For enough vaccine to be produced and distributed to stop the spread of the virus as quickly as possible, hopes are set to the global guarantee fund for an approved AIDS vaccine. The purpose of the fund is to secure funding for additional production facilities, the production and distribution of the vaccine to a first priority population of about 800 million people, clear the rights thereof and other costs related, once a vaccine has been approved.
The fund is supported by donors, foundations and governments, but has so far only been granted total guarantees of US$16 billion, of the US$28 billion requested. Even though the governmental guarantors of the fund have agreed not to take the guaranteed amounts from their regular aid support, skeptics claim that that anyway will be the case once the vaccine is approved, or they will not supply the guaranteed amounts as promised.
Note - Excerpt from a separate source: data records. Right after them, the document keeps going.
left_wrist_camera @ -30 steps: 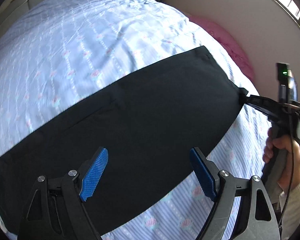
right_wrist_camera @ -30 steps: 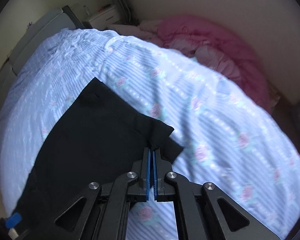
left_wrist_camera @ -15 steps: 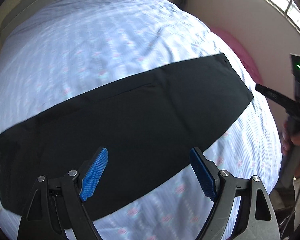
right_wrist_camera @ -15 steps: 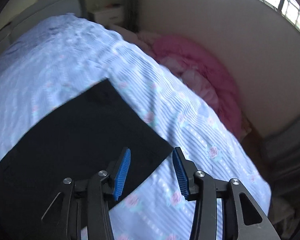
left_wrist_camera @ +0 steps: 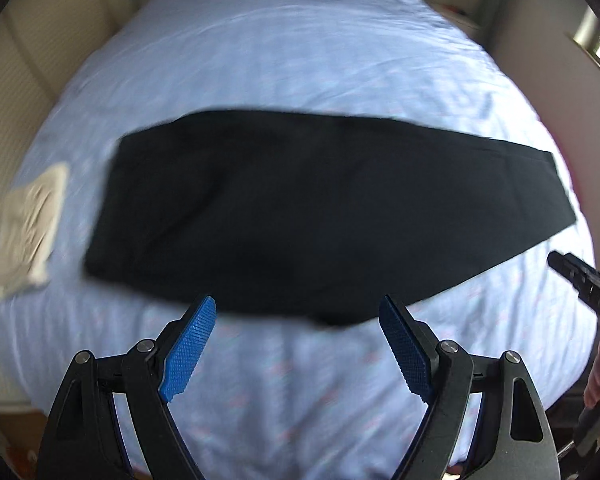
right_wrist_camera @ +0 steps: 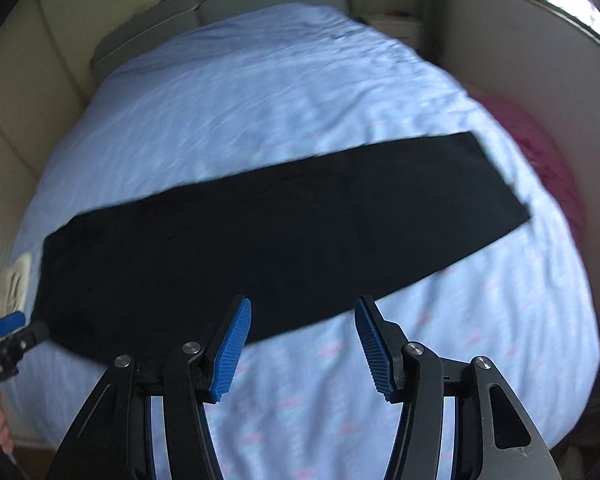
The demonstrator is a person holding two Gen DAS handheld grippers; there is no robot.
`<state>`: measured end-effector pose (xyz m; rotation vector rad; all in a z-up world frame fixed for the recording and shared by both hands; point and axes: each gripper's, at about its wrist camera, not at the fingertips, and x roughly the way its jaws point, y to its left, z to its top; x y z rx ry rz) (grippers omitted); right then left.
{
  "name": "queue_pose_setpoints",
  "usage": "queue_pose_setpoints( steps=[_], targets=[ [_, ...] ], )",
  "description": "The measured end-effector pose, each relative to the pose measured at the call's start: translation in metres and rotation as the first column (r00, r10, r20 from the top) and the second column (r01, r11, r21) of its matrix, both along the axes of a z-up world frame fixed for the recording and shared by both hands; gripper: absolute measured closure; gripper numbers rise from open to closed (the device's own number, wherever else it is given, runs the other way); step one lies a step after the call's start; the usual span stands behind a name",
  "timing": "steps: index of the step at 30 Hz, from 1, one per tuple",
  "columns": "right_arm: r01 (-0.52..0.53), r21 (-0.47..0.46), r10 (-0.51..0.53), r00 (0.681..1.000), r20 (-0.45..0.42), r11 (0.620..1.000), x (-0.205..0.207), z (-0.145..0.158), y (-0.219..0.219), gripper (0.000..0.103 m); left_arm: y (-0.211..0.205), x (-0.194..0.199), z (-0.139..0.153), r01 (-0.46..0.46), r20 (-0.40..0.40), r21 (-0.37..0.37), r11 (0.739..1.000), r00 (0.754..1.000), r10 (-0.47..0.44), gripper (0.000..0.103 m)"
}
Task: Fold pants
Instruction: 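Move the right tool to the folded trousers' edge and close on it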
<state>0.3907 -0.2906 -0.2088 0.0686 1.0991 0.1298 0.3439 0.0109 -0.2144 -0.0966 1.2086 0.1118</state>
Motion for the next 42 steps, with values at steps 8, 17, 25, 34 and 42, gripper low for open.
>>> queue_pose_setpoints(
  steps=[8, 17, 25, 34, 42],
  targets=[
    [-0.258, 0.139, 0.274, 0.955, -0.112, 0.956, -0.046, -0.055, 0.137, 0.049, 0.069, -0.062, -0.037, -0.092, -0.044, 0.002, 0.996, 0.995, 0.092, 0.019],
    [-0.281, 0.193, 0.325, 0.912, -0.251, 0.94, -0.038, -0.126, 0.207, 0.051, 0.079, -0.075, -0.061, -0.108, -0.072, -0.055, 0.993, 0.992, 0.104, 0.019],
    [-0.289, 0.143, 0.316, 0.921, -0.23, 0.946, -0.015, -0.13, 0.225, 0.052, 0.097, -0.064, -0.06, -0.143, -0.073, -0.099, 0.985, 0.988, 0.136, 0.019],
    [-0.34, 0.11, 0.354, 0.921, -0.16, 0.934, 0.021, -0.1, 0.25, 0.052, 0.112, -0.036, -0.057, -0.134, -0.077, -0.101, 0.986, 0.989, 0.127, 0.019],
    [-0.308, 0.161, 0.345, 0.882, -0.322, 0.938, 0.003, -0.146, 0.25, 0.061, 0.145, -0.022, -0.067, -0.172, -0.09, -0.092, 0.981, 0.982, 0.164, 0.019]
  ],
)
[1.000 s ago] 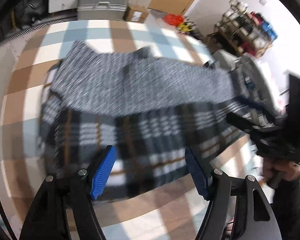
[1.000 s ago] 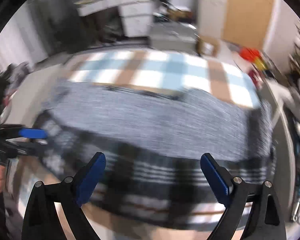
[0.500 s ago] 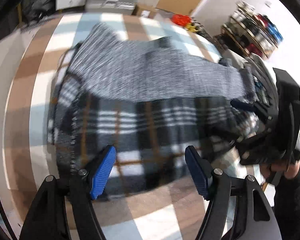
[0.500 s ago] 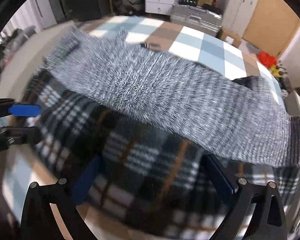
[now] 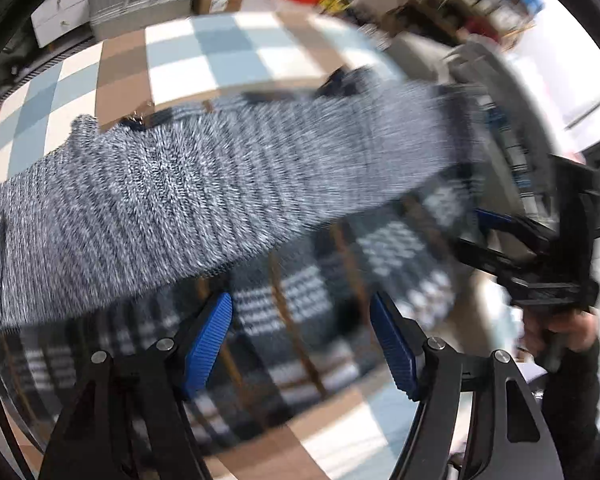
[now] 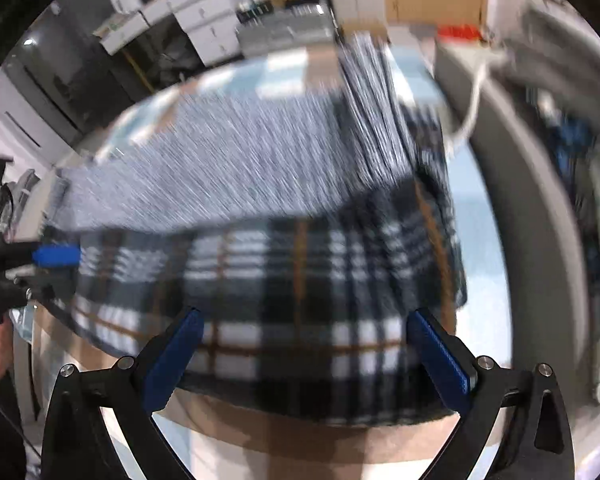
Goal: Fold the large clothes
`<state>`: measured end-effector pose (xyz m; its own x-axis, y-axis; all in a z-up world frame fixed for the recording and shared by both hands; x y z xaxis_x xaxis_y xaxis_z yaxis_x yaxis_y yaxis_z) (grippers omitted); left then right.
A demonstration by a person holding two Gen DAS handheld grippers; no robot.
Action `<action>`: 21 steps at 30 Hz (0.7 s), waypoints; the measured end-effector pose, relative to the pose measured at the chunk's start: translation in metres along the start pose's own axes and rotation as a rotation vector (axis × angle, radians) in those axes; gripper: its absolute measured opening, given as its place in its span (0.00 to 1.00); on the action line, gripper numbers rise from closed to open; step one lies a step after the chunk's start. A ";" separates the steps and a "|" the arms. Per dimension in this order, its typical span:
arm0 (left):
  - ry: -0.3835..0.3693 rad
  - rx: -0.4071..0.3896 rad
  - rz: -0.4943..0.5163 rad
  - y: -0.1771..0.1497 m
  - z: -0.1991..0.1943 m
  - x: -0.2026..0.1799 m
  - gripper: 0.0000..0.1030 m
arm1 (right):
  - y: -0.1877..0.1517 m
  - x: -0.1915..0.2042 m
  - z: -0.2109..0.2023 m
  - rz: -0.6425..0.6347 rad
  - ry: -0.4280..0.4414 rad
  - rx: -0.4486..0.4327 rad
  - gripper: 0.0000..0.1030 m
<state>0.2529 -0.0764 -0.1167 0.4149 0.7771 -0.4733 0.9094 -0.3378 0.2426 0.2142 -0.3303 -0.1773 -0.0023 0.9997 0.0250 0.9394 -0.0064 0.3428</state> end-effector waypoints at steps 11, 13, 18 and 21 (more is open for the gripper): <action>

If the governments use their regular aid support to finance the fund, it can cause severe implications for people in critical need in other areas. It can also directly or indirectly harm organizations on which the distribution of an AIDS vaccine is depending.
The governmental guarantors from less affected areas, will also have to deal with providing the vaccine to their own citizens to a much higher price per immunization course. This will however be done through subsidies where the patient bare some of the cost.
Considered that the funding reach the target in time for the vaccine approval, will we come to a quick stop of the virus? No vaccine is 100% effective, and the first generation AIDS vaccine might only reach a 50% efficiency. So even with full production and distribution, we need further research and development for a more efficient vaccine, which will take years before it can be approved.
With a 50% effective vaccine given to 30% of the population could cut the number of new HIV infections in the developing world by more than half in 15 years. This will mean that if a vaccine was approved later this evening, more than 1 million people will still be infected around the year 2040 (remember new facilities were needed for extensive production and takes some years to build). So with this in mind, HIV/AIDS will still be around for probably half a century after they announce an approval of a vaccine.
Since we have been aware of HIV/AIDS now for about 40 years (it was widely recognized in 1981) what else could we have done to better prepare ourselves for a vaccine approval? There are now programs in schools in the US and other parts of the developed world, where the students are in regular contact during three years with schools in the worst affected areas. The sponsored program also include a trip for the students to meet with their far away friends.
This has given the students a better knowledge of the occurrence of HIV/AIDS and how it affect people in their own age in their daily lives. Surveys among the students also shows that they have developed a better understanding of people from other cultures, a much more generous approach to people in need, and even gained better self confidence.
If these programs had been around in 1995 at the peak of US casualties from AIDS, several decision makers now in their 40s, would have been engaged students. This would have left them with AIDS consciousness in their spines, with a better understanding, will to support research etc. and also passing it on to their peers. This release of brain resources in the developed world could have made a big difference in the strive for the AIDS vaccine.
The best way to stop the spreading of the virus is still information of how to protect yourself from getting it or pass it along, and to help the infected, highly active anti-retroviral therapy (HAART) help you stay alive. Although the vast efforts over the last decades, estimates suggests that until year 2030, a total of 180 million people worldwide will have died from AIDS, since it was recognized.
Don’t expect to hear the news later this evening that an AIDS vaccine has been approved. But if you do, it doesn’t mean that the struggle is over, it is only entering a new phase.
Argument: Estimations for the production of an initial AIDS vaccine is based on Breaking the bottleneck by Sheri Fink, MD, PhD. The effect of a first generation AIDS vaccine is based on Estimating the Impact of an AIDS Vaccine in Developing Countries from the International AIDS Vaccine Initiative.
Questions: In what other ways can we prepare for the day when an AIDS vaccine might be available, for it to reach people as quickly as possible? Can we release resources from the developed world in any other ways to help the most affected areas?